〈景清綴化〉:突然変異の一種、綴化(てっか)は、両サイドにできた成長点が結ばれ、帯状につながってしまうこと。成長点が帯状ということは、つまり、どこを切っても成長点があるということ。そのため、つくり手に技術があれば、たくさんカットし、たくさん育てることができるので、景清綴化は〈お金のなるサボテン〉ともいわれる。景清の綴化はもともとめずらしいが、特にこれは詰まっていて美しく、おそらくつくり手が上手かったのだろうと横江さんは推測する。長野のベテラン農家から購入したそうだ。
〈良寛錦〉:〈錦(にしき)〉という文字は、本来の色と異なる色が入っている(=斑入り(ふいり))サボテンに使われる。色がきれいに入れば入るほど、価値も出て高値がつく。このサボテンも斑入りだが、色がもっときれいに出ていなければマニアには評価されない。
〈かぐや姫〉:かぐや姫は、大体10センチくらいに成長すると、子どもを吹きだし、群生する。その繰り返しで成長する。

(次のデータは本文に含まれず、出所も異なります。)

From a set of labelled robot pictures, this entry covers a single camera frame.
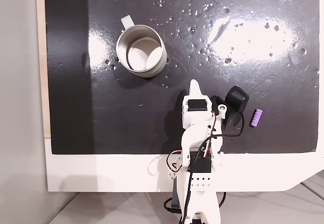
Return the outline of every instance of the floor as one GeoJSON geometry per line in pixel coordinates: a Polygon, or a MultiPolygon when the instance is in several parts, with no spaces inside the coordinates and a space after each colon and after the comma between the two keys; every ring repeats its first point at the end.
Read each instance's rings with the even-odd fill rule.
{"type": "MultiPolygon", "coordinates": [[[[324,196],[324,174],[305,183],[324,196]]],[[[50,224],[177,224],[178,214],[163,209],[170,193],[80,193],[50,224]]],[[[222,224],[322,224],[324,201],[302,185],[285,192],[228,193],[222,224]]]]}

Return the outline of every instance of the electrical wire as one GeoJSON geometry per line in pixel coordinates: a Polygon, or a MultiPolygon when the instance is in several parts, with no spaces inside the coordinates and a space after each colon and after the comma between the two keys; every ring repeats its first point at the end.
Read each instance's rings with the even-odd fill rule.
{"type": "Polygon", "coordinates": [[[172,168],[171,168],[171,166],[169,165],[169,157],[170,157],[170,155],[172,155],[172,154],[174,154],[174,153],[180,153],[180,152],[182,152],[182,150],[175,150],[175,151],[172,151],[168,156],[167,156],[167,160],[166,160],[166,164],[167,164],[167,167],[170,169],[170,171],[172,171],[172,172],[179,172],[179,170],[181,169],[181,167],[182,167],[182,165],[178,168],[178,170],[173,170],[172,168]]]}
{"type": "Polygon", "coordinates": [[[163,207],[165,210],[167,210],[168,212],[171,212],[171,213],[176,213],[176,214],[182,214],[181,212],[181,209],[178,209],[178,208],[170,208],[167,206],[167,204],[172,200],[172,197],[165,200],[165,202],[163,203],[163,207]]]}
{"type": "Polygon", "coordinates": [[[218,204],[219,208],[221,208],[221,206],[224,204],[225,199],[226,199],[226,192],[224,192],[223,198],[222,198],[221,202],[219,202],[219,204],[218,204]]]}
{"type": "MultiPolygon", "coordinates": [[[[210,135],[213,134],[214,126],[215,126],[215,123],[216,123],[216,114],[215,114],[214,111],[212,111],[212,114],[213,114],[213,117],[214,117],[214,123],[213,123],[213,126],[211,127],[211,133],[210,133],[210,135]]],[[[206,151],[205,151],[205,153],[204,153],[204,158],[207,156],[207,153],[208,153],[208,151],[209,151],[209,147],[210,147],[210,145],[211,145],[211,141],[212,141],[212,139],[210,138],[209,141],[208,141],[208,144],[207,144],[207,146],[206,146],[206,151]]]]}
{"type": "Polygon", "coordinates": [[[240,115],[242,117],[242,127],[241,127],[241,130],[238,134],[216,134],[216,135],[211,135],[209,137],[207,137],[200,145],[199,149],[198,149],[198,152],[197,152],[197,155],[193,161],[193,164],[190,164],[190,177],[189,177],[189,183],[188,183],[188,191],[187,191],[187,197],[186,197],[186,201],[185,201],[185,204],[184,204],[184,213],[183,213],[183,219],[182,219],[182,224],[184,224],[185,222],[185,219],[186,219],[186,216],[187,216],[187,211],[188,211],[188,204],[189,204],[189,200],[190,200],[190,188],[191,188],[191,180],[192,180],[192,175],[193,175],[193,171],[194,171],[194,167],[195,167],[195,164],[197,162],[197,159],[198,159],[198,156],[199,156],[199,153],[201,152],[202,148],[204,147],[204,145],[207,143],[207,141],[211,138],[216,138],[216,137],[239,137],[242,132],[243,132],[243,128],[244,128],[244,116],[243,114],[240,112],[240,115]]]}

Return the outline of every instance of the cup rim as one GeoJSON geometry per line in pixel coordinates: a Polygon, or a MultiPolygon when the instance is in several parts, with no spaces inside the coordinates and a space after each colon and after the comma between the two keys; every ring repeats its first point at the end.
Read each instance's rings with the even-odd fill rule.
{"type": "Polygon", "coordinates": [[[147,26],[147,25],[133,25],[133,26],[131,26],[131,27],[128,27],[120,36],[119,36],[119,38],[118,38],[118,41],[117,41],[117,44],[116,44],[116,53],[117,53],[117,57],[118,57],[118,59],[120,60],[120,62],[121,62],[121,64],[126,68],[126,69],[128,69],[129,71],[132,71],[132,72],[135,72],[135,73],[144,73],[144,72],[148,72],[148,71],[151,71],[151,70],[153,70],[160,62],[161,62],[161,59],[162,59],[162,55],[163,55],[163,51],[164,51],[164,49],[165,49],[165,46],[164,46],[164,42],[162,41],[162,38],[160,37],[160,35],[152,28],[152,27],[149,27],[149,26],[147,26]],[[157,35],[157,37],[159,38],[159,40],[160,40],[160,44],[161,44],[161,55],[160,55],[160,57],[159,57],[159,59],[158,59],[158,61],[151,67],[151,68],[149,68],[149,69],[146,69],[146,70],[134,70],[134,69],[131,69],[131,68],[129,68],[129,67],[127,67],[127,66],[125,66],[125,64],[123,63],[123,61],[120,59],[120,56],[119,56],[119,51],[118,51],[118,45],[119,45],[119,42],[120,42],[120,39],[122,38],[122,36],[123,36],[123,34],[126,32],[126,31],[128,31],[128,30],[130,30],[130,29],[132,29],[132,28],[134,28],[134,27],[136,27],[136,26],[144,26],[144,27],[147,27],[147,28],[149,28],[149,29],[151,29],[152,31],[154,31],[154,33],[157,35]]]}

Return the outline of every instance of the black cable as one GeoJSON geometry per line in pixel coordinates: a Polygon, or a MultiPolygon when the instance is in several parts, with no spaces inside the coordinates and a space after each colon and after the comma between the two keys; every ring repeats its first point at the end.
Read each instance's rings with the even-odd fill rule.
{"type": "Polygon", "coordinates": [[[189,204],[189,200],[190,200],[190,188],[191,188],[191,180],[192,180],[192,175],[193,175],[193,170],[194,170],[194,166],[197,162],[199,153],[201,152],[201,149],[203,148],[203,146],[207,143],[207,141],[211,138],[216,138],[216,137],[239,137],[242,134],[243,128],[244,128],[244,116],[242,113],[240,113],[241,117],[242,117],[242,127],[241,127],[241,131],[238,134],[216,134],[216,135],[211,135],[209,137],[207,137],[200,145],[197,155],[193,161],[193,164],[190,164],[190,177],[189,177],[189,183],[188,183],[188,191],[187,191],[187,197],[186,197],[186,202],[184,204],[184,213],[183,213],[183,219],[182,219],[182,224],[184,224],[184,221],[187,217],[187,211],[188,211],[188,204],[189,204]]]}
{"type": "Polygon", "coordinates": [[[166,160],[166,162],[167,162],[167,166],[168,166],[168,168],[170,169],[170,171],[172,171],[172,172],[179,172],[180,171],[180,169],[181,169],[181,167],[182,167],[182,165],[179,167],[179,169],[178,170],[173,170],[171,167],[170,167],[170,165],[169,165],[169,157],[170,157],[170,155],[171,155],[171,153],[167,156],[167,160],[166,160]]]}
{"type": "Polygon", "coordinates": [[[171,213],[182,214],[181,209],[170,208],[170,207],[167,206],[167,203],[169,203],[171,200],[172,200],[172,197],[165,200],[165,202],[163,204],[164,209],[167,210],[168,212],[171,212],[171,213]]]}
{"type": "Polygon", "coordinates": [[[225,198],[226,198],[226,192],[224,192],[223,198],[221,202],[218,204],[219,208],[221,208],[221,206],[224,204],[225,198]]]}

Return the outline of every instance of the white wall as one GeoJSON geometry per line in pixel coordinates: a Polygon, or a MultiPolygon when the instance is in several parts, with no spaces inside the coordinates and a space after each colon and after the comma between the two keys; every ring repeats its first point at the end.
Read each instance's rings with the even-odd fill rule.
{"type": "Polygon", "coordinates": [[[0,0],[0,223],[49,223],[75,193],[48,193],[36,0],[0,0]]]}

〈雷電丸〉:見た目にあまりインパクトがないので人気がなく、つくっている人があまりいない。そういう意味でめずらしいサボテンだという。これは種から育てられたもので、20年以上は経っているそうだ。マミラリア属は、基本的に群生するが、この群生は、丸みを帯びて整っており美しい、と横江さん。
〈白竜丸綴化〉:白竜丸の綴化は、数的にはそこまでめずらしくはないそうだが、横江さんはこの厚みがいいと語る。これは大きいサボテンからカットして、それを育てた個体、いわば分身。

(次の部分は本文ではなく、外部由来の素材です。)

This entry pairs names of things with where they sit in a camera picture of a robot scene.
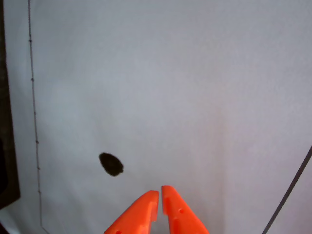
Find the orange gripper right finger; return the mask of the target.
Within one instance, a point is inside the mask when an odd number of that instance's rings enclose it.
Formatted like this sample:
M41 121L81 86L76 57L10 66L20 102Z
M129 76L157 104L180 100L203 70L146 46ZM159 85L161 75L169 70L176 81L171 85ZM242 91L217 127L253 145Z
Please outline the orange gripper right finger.
M208 234L187 202L172 186L162 186L162 209L167 216L171 234Z

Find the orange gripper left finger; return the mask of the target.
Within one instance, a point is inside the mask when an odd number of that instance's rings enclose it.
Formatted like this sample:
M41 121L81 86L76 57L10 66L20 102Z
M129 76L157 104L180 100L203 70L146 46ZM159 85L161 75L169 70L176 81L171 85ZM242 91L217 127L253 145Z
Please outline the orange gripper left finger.
M150 190L139 197L105 231L106 234L149 234L157 221L159 192Z

〈神仙玉〉:フェロカクタスという属。このように鮮やかなトゲをもつサボテンは多数あるそうだ。
〈綾波モンストローサ〉:モンストローサ(石化)は突然変異で、通常1個のはずの成長点があらゆるところにできてしまった個体のこと。本来の綾波とは、トゲの生え方などがまったく違う。接ぎ木されているが、台木に使われているサボテンは茶色く、木のようになっており、サボテンが草ではなく、木であることを思い知る。
〈瑠璃丸モンストローサ〉:本来の瑠璃丸と違って、稜(球状のサボテンのヒダのこと)のあいだにもトゲが出ている。瑠璃丸のモンストローサは昔から貴重品とされている。
〈狂刺(くるいとげ)白竜丸〉:先ほども登場した白竜丸。白竜丸は本来トゲがまっすぐなのだが、これは〈狂棘〉といって、トゲが湾曲している。
〈翠平丸〉:翠平丸(接ぎ穂)を柱サボテン(台木)にくっつけている接ぎ木。こうすると、種から育てるのに比べ3倍くらいの速度で成長する。接ぎ木でここまで太い台木が使われるのはめずらしいという。台木はこれ以上成長しないので、台木が細い場合、頭が大きくなりすぎると傾いてしまう。その場合、大きくなりすぎた頭を取って、きれいにカットし、そこから根を生やす方法、あるいは、台木の上のほうから切って、台木から根を生やし、頭だけを出して植える方法などがとられる。台木としてよく使われるサボテンは、〈袖ヶ浦〉や〈竜神木〉だが、基本的に何でも接げるが、接ぎ穂との相性や、接ぐ時期も様々だ。接ぎ木のサボテンは折れやすいので、車で運ぶのが難しく、展示会にはあまり持ち込めない、と横江さんは語る。横江さんが長い台木のサボテンを植え替えしているときに、大きく育った接ぎ穂が倒れてきて、額にトゲが刺さり大変だったという。カッターで額を切り、刺さったトゲを抜いたそうだ。
〈白星〉:サボテンには夏型と冬型があるそうだが、横江さんによると、冬が旬のサボテン。白い部分が、トゲの代わりのようなものだが、触ると小鳥のようにふわふわ。